Your goal: What you return should match the listing exactly, minus its images.

Exercise data:
- Opening Delimiter -
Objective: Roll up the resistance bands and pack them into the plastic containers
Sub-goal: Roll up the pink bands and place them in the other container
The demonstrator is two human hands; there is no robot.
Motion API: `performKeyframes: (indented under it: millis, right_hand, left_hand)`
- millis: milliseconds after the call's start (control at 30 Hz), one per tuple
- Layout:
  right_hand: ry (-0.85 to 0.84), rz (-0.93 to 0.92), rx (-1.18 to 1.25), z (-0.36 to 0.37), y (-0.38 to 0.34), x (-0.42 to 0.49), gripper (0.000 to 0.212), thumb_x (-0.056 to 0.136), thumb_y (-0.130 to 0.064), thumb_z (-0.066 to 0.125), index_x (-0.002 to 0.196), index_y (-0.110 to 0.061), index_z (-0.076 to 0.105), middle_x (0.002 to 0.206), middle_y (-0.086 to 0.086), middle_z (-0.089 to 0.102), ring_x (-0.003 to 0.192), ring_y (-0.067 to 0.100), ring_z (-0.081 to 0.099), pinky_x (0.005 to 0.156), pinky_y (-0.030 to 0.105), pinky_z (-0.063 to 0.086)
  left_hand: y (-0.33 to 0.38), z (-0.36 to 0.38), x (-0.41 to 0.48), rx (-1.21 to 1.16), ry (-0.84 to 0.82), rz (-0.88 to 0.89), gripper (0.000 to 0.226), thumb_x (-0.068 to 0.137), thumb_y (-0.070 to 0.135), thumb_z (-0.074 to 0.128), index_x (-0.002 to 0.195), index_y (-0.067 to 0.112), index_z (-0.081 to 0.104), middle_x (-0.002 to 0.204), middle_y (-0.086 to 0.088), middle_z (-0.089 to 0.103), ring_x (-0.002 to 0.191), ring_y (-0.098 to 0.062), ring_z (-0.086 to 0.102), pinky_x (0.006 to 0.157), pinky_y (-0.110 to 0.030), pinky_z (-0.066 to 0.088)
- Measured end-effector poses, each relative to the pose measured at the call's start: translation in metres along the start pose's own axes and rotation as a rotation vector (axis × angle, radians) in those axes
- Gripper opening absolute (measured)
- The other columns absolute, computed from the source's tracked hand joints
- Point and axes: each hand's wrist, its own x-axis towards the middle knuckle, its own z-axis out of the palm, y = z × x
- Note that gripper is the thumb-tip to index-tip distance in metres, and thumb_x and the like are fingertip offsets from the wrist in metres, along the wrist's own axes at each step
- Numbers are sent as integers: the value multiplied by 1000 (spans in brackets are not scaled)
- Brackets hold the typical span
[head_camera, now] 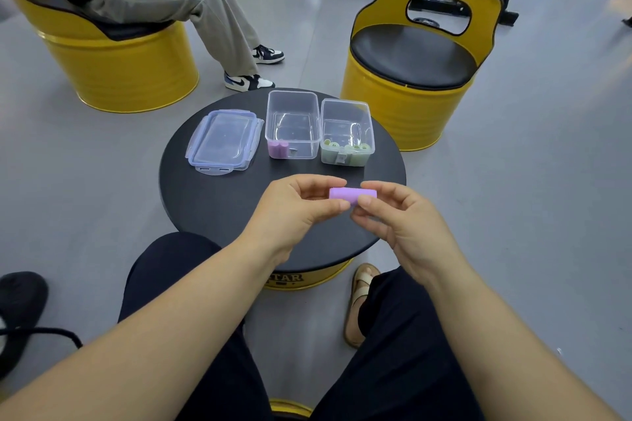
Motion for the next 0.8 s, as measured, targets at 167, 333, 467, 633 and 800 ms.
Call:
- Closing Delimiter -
Answer section:
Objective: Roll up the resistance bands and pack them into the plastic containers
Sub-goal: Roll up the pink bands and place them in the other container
The demonstrator is two human hands; there is no robot.
Motion API: `performKeyframes: (indented under it: millis, right_hand, left_hand)`
- millis: milliseconds after the call's start (control at 30 Hz), one per tuple
- Layout:
  right_hand: ry (-0.85 to 0.84), rz (-0.93 to 0.92), rx (-1.18 to 1.25), z (-0.36 to 0.37), y (-0.38 to 0.34), x (-0.42 to 0.49), gripper (0.000 to 0.212), thumb_x (-0.056 to 0.136), thumb_y (-0.130 to 0.064), thumb_z (-0.066 to 0.125), index_x (-0.002 to 0.196), index_y (-0.110 to 0.061), index_z (-0.076 to 0.105), middle_x (0.002 to 0.206), middle_y (-0.086 to 0.086), middle_z (-0.089 to 0.102), ring_x (-0.003 to 0.192), ring_y (-0.067 to 0.100), ring_z (-0.081 to 0.099), pinky_x (0.005 to 0.156), pinky_y (-0.030 to 0.105), pinky_z (-0.063 to 0.086)
  left_hand: y (-0.33 to 0.38), z (-0.36 to 0.38), x (-0.41 to 0.48), rx (-1.21 to 1.16), ry (-0.84 to 0.82), rz (-0.88 to 0.89), gripper (0.000 to 0.226), thumb_x (-0.068 to 0.137), thumb_y (-0.070 to 0.135), thumb_z (-0.074 to 0.128), index_x (-0.002 to 0.195), index_y (-0.067 to 0.112), index_z (-0.081 to 0.104), middle_x (-0.002 to 0.204), middle_y (-0.086 to 0.088), middle_z (-0.089 to 0.103), ring_x (-0.002 to 0.191), ring_y (-0.098 to 0.062), ring_z (-0.086 to 0.102), pinky_x (0.006 to 0.157), pinky_y (-0.110 to 0.030), pinky_z (-0.066 to 0.088)
- Measured end-effector poses, each relative to the pose measured at the call's start: translation in metres along the start pose's own axes and rotation as a rotation vector (axis × angle, radians) in those axes
- Gripper opening absolute (measured)
- The other columns absolute, computed from the source's tracked hand joints
- Point and axes: each hand's wrist, its own x-axis towards the middle knuckle, its own z-axis out of the palm, y = z × x
- Note that gripper is the thumb-tip to index-tip distance in metres, and thumb_x and the like are fingertip offsets from the wrist in metres, along the wrist's own axes at each step
- Numbers are sent as integers: the value multiplied by 1000 (spans in brackets are not scaled)
- Brackets hold the typical span
[head_camera, now] 
Motion for the next 0.8 s, as measured, targets at 167, 333, 467, 633 and 800 ms.
Call:

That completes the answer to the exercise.